Records shown>

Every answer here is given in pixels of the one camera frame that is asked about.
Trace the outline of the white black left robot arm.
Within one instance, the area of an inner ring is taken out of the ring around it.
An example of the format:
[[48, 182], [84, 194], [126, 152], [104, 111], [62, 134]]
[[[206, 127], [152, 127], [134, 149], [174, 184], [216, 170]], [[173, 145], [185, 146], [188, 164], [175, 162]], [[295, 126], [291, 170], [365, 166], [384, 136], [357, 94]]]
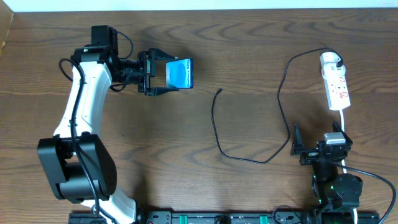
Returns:
[[91, 42], [74, 51], [72, 88], [63, 118], [51, 138], [41, 139], [37, 153], [54, 196], [79, 203], [88, 213], [74, 212], [70, 223], [147, 223], [146, 213], [117, 185], [117, 170], [99, 132], [108, 91], [120, 92], [135, 84], [140, 93], [159, 96], [163, 87], [152, 87], [156, 63], [176, 57], [151, 48], [138, 58], [120, 57], [119, 31], [93, 26]]

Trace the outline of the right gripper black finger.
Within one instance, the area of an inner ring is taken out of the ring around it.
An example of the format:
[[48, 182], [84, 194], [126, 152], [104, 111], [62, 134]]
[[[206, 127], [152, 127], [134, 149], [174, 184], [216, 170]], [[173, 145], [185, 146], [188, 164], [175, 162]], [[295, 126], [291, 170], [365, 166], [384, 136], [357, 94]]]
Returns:
[[334, 121], [332, 123], [332, 128], [334, 133], [343, 133], [342, 127], [339, 125], [339, 122]]
[[303, 139], [299, 130], [298, 125], [294, 126], [294, 138], [292, 142], [292, 147], [290, 150], [291, 156], [299, 156], [304, 151]]

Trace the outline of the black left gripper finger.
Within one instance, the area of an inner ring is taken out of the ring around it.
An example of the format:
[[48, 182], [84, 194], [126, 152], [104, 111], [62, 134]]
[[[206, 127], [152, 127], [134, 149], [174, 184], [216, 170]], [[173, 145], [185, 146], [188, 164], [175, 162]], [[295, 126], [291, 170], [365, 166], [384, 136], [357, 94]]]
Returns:
[[169, 55], [160, 49], [155, 49], [155, 59], [156, 60], [165, 60], [165, 61], [175, 61], [178, 60], [178, 57]]
[[166, 88], [166, 87], [153, 87], [147, 89], [146, 96], [160, 96], [171, 91], [178, 91], [178, 89]]

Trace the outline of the white power strip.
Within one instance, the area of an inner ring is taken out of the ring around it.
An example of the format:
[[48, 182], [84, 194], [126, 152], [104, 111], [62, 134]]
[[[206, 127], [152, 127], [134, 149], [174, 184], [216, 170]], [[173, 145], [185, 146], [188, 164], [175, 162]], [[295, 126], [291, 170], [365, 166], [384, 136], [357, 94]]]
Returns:
[[321, 73], [329, 109], [340, 111], [351, 106], [345, 66], [337, 67], [334, 63], [326, 63], [322, 66]]

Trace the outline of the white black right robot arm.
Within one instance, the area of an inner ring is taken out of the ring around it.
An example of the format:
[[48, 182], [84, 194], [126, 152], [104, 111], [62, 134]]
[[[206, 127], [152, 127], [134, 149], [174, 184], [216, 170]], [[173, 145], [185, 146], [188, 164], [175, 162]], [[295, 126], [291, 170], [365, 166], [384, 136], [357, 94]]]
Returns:
[[312, 190], [320, 205], [300, 218], [302, 223], [353, 223], [348, 217], [359, 207], [363, 181], [360, 177], [339, 173], [340, 162], [348, 156], [353, 144], [338, 122], [332, 124], [333, 131], [324, 134], [324, 140], [315, 147], [305, 147], [299, 127], [294, 126], [294, 140], [290, 154], [299, 156], [301, 166], [312, 166]]

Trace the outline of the blue screen Galaxy smartphone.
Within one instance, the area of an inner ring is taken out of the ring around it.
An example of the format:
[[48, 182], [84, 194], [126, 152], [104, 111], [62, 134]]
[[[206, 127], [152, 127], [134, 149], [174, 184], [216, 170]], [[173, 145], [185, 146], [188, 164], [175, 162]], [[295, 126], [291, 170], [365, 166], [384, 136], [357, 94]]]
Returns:
[[184, 58], [167, 62], [165, 66], [165, 82], [167, 88], [191, 89], [193, 88], [193, 59]]

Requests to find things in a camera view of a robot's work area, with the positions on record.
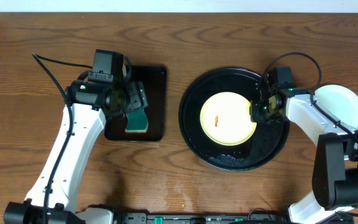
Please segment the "green yellow sponge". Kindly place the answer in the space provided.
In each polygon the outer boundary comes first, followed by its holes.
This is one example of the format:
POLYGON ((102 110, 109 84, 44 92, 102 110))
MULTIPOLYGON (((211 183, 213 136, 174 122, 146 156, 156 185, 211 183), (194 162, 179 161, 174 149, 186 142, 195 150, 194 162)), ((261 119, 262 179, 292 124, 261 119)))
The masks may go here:
POLYGON ((149 127, 149 120, 144 109, 139 109, 126 114, 126 133, 146 133, 149 127))

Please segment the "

Problem description> Return every line from the material that contains the word "white".

Reply>
Trace the outline of the white black left robot arm.
Trace the outline of the white power strip.
Trace the outline of the white black right robot arm.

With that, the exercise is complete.